I am living with my husband and ex-husband and their girl friends. These women sneak their red underwear in with my whites in the laundry and now we all have pink clothing! I try to talk to them but they gang up on me. Don’t suggest I leave; it is my house!
One of the many ways I irritate those closest to me is by occasionally speaking with a heavy Scandinavian accent, though it is not my heritage. I do it only as an homage to the original movie Fargo. Think Jerry Lundegaard (William H. Macy), trying to impress his wheeler dealer father-in-law with his business acumen: “I tell you, Wade, this is really sweet deal.”
While I was dining out with friends recently, the server offered us the Happy Hour Special (two for one hors d’oeuvres) despite it being 9:00 pm, three hours after the happiness was to have ended. To the embarrassment and chagrin of all I replied in full accent, “That would be a really sweet deal.”
I have always thought writing a nationally syndicated advice column would be a really sweet deal. I’d call it Talk to Tom, with an accompanying picture of me caring about others (it would need to be Photoshopped). To get started, I planned to solicit or make up a few letters from troubled souls. I’d have one a bit spicy (PG-13), such as an inquiry from a newlywed whose husband insists on bringing a pet goat into their bedroom.
Some letters would not even need much of a response. Take “Marilyn of Widows Peak, Georgia.” She enclosed a powerful poem she found tucked in a Gideon Bible at a truck stop motel where she was about to throw away her sacred vows and, as she put it, have “carnival relations” with a dried fruit vendor from Cincinnati. I only need thank Marilyn, extol her bravery and reprint the poem in its entirety. Boom, another whole column. (Ka-ching $$$)
I was getting excited about helping the downtrodden, lonely, and misunderstood. The rewards of syndication barely crossed my mind. A fancy degree is not required to give advice to the lovelorn, just a little common sense, which admittedly is not my strong suit. Mostly you need to be kind, caring and genuine, which I can fake
Another helpful ingredient is a collection of wise but vague sayings and parables. Don’t sugar coat the truth but wrap it in a pithy, humorous but knowing manner. To close, suggest the writer seek out a therapist/counselor/clergy person. That is the “playbook.” The referral is the safe, middle of the fairway, don’t get sued response.

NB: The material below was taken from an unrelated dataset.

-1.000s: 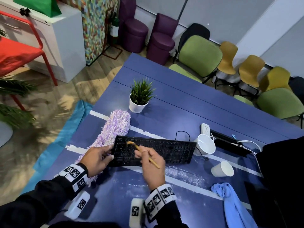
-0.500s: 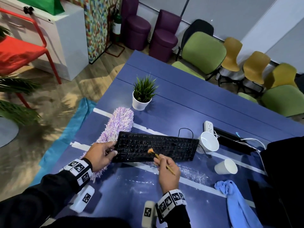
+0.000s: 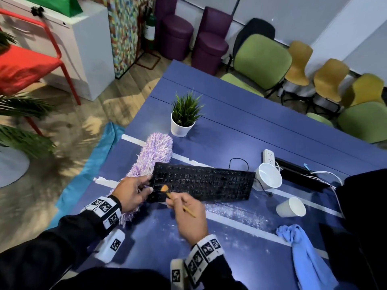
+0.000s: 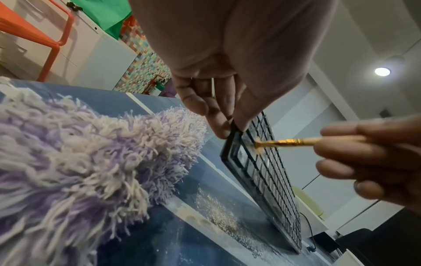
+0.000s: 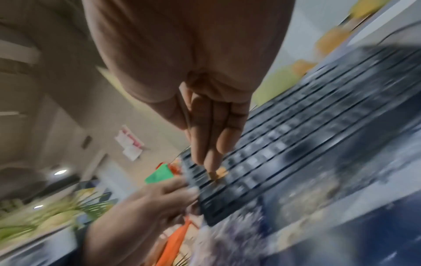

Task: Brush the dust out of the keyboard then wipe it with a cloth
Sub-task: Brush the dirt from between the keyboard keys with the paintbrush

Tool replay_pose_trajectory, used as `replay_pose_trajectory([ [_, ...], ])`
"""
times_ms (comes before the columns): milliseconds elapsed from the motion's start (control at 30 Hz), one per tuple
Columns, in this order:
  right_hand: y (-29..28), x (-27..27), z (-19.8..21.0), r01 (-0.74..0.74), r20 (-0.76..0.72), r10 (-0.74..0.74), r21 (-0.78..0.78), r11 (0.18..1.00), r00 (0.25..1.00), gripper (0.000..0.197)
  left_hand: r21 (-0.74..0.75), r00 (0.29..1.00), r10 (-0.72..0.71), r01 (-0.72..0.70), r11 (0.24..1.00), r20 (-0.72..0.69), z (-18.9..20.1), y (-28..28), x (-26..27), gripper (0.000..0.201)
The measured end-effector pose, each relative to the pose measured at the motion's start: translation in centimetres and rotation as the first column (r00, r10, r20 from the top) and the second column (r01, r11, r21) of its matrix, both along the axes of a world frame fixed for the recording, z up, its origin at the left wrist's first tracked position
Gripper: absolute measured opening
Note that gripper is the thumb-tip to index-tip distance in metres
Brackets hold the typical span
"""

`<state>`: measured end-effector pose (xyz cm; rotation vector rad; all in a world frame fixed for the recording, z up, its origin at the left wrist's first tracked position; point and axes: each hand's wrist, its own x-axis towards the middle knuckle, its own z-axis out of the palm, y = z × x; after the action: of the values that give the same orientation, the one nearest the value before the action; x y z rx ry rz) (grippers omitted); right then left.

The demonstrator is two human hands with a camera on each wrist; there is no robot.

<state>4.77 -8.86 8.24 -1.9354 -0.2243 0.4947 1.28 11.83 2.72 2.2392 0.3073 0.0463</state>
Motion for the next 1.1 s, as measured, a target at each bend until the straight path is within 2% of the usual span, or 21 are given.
replay_pose_trajectory([
  [33, 0.4, -0.4, -0.1, -0.001, 0.0, 0.001, 0.003, 1.0, 1.0, 0.02, 0.011, 1.0, 0.003, -0.003, 1.0, -0.009, 0.0, 0.0, 0.1, 0.048],
  [100, -0.1, 0.0, -0.1, 0.106, -0.067, -0.103, 0.048, 0.993, 0.992, 0.022, 0.028, 1.0, 0.013, -0.013, 1.0, -0.016, -0.1, 0.0, 0.1, 0.048],
  [167, -1.3, 1.2, -0.2, 0.208, -0.071, -0.204, 0.058, 0.976, 0.976, 0.024, 0.019, 1.0, 0.009, -0.009, 1.0, -0.015, -0.2, 0.0, 0.1, 0.053],
  [233, -1.3, 1.2, 0.0, 0.173, -0.058, -0.17, 0.055, 0.983, 0.984, 0.023, -0.005, 1.0, -0.003, 0.003, 1.0, -0.014, -0.3, 0.0, 0.0, 0.055],
  [367, 1.5, -1.3, 0.4, -0.064, 0.007, 0.064, 0.02, 0.998, 0.998, 0.02, -0.003, 1.0, -0.019, 0.019, 1.0, 0.0, -0.2, 0.0, 0.2, 0.055],
  [433, 1.3, -0.8, 0.6, -0.032, 0.029, 0.031, 0.011, 0.999, 0.999, 0.02, 0.018, 1.0, -0.02, 0.02, 1.0, -0.003, -0.1, 0.0, 0.2, 0.051],
  [567, -0.9, 0.8, 0.6, 0.114, -0.059, -0.11, 0.07, 0.991, 0.992, 0.023, 0.025, 1.0, -0.028, 0.028, 0.999, 0.012, -0.1, 0.3, 0.0, 0.031],
  [667, -0.1, -0.1, 0.2, 0.025, 0.024, -0.025, 0.001, 1.0, 0.999, 0.02, -0.019, 0.999, -0.031, 0.031, 0.999, 0.012, -0.1, 0.3, -0.1, 0.033],
  [733, 0.6, -0.5, 0.0, 0.014, 0.083, -0.012, -0.023, 1.0, 0.997, 0.019, -0.071, 1.0, -0.01, 0.01, 0.997, 0.004, 0.3, 0.1, -0.2, 0.022],
  [767, 0.7, -0.5, -0.1, 0.025, 0.082, -0.023, -0.013, 1.0, 0.996, 0.019, -0.086, 1.0, 0.017, -0.018, 0.996, -0.01, 0.4, 0.0, -0.2, 0.017],
  [833, 0.6, -0.4, -0.1, 0.025, 0.035, -0.025, 0.017, 1.0, 0.999, 0.019, -0.052, 0.996, 0.072, -0.075, 0.996, -0.048, 0.4, 0.0, -0.1, 0.029],
  [900, -0.5, 0.0, -0.1, 0.022, -0.013, -0.022, 0.019, 1.0, 1.0, 0.019, -0.009, 0.996, 0.079, -0.08, 0.997, -0.049, 0.4, 0.0, 0.0, 0.024],
  [967, -2.8, 1.2, -0.4, 0.098, -0.043, -0.098, -0.009, 0.995, 0.994, 0.019, 0.012, 0.995, 0.086, -0.086, 0.996, -0.045, 0.3, -0.3, -0.1, 0.027],
  [1033, -5.6, 3.0, -1.2, 0.252, -0.045, -0.253, -0.032, 0.967, 0.966, 0.02, 0.019, 0.993, 0.106, -0.105, 0.994, -0.052, 0.2, -0.5, -0.1, 0.04],
  [1100, -7.5, 4.4, -1.6, 0.362, -0.025, -0.363, -0.025, 0.932, 0.931, 0.02, 0.002, 0.993, 0.105, -0.105, 0.994, -0.049, 0.1, -0.6, -0.2, 0.044],
])
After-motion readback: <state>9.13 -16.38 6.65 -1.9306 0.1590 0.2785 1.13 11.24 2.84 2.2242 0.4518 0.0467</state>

Before I could begin my venture I was disheartened to learn Dear Abby, Dr. Laura, Miss Manners, Dr. Ruth, Ask Amy, Dear Ann and the rest have large staffs working tirelessly to help lost souls. They have offices, copy machines, consultants, accountants, lawyers and a staff handling thousands of requests. My bubble was burst. Suddenly it was looking like a real job. I opted to take a nap and remain a fan of the genre.
I enjoy my guilty pleasure, and freely admit to reading the Dear Abby letters in the newspaper on a daily basis. To clarify, I call all the advice mavens Abby as Minneapolis’ Abigail Van Buren (Pauline Phillips) was the gold standard. JoAnne and I attempt to guess “Abby’s” response and verbally craft a better one. It is not one of my stellar traits but I feel a tinge of smugness comparing my problems to those who write in to the paper. I do on occasion wonder where all of the concupiscent young women with poor judgement and raging libidos were when I was much younger. They certainly didn’t live in Pennsauken, New Jersey in the 1960s and frequent the Cherry Hill Mall, or the Nassau Diner. Unless my friends and I were not as cool…Nah.
When the upper crust mother of the bride thinks the new in-laws may be stealing her silver and it is a month before the wedding, I have to chortle. One woman wrote that her boyfriend played around so much she did not know if the child she was expecting was his. My favorite was a young man who rationalized that because he had delayed choosing a career; at 28 he worried that he was too old to start medical school and face ten years of training. Expecting sympathy he concluded, “After all, I’d be 38 when I finished, isn’t that a little ridiculous?” Dear Abby responded, “If you don’t go, how old will you be in ten years?”
I find myself muttering incredulously at the unfathomable and exasperating situations out there. “No seventh chances!” “Leave the lying weasel immediately.” “Run! As far and as fast as possible!” I cannot believe some of the “writers” are in the same phylum as the rest of us. It does however help explain the ascension of Donald Trump.
Tom H. Cook feels like he is playing “Whack A Mole” with the medical profession. No sooner does he complete an appointment than another arises.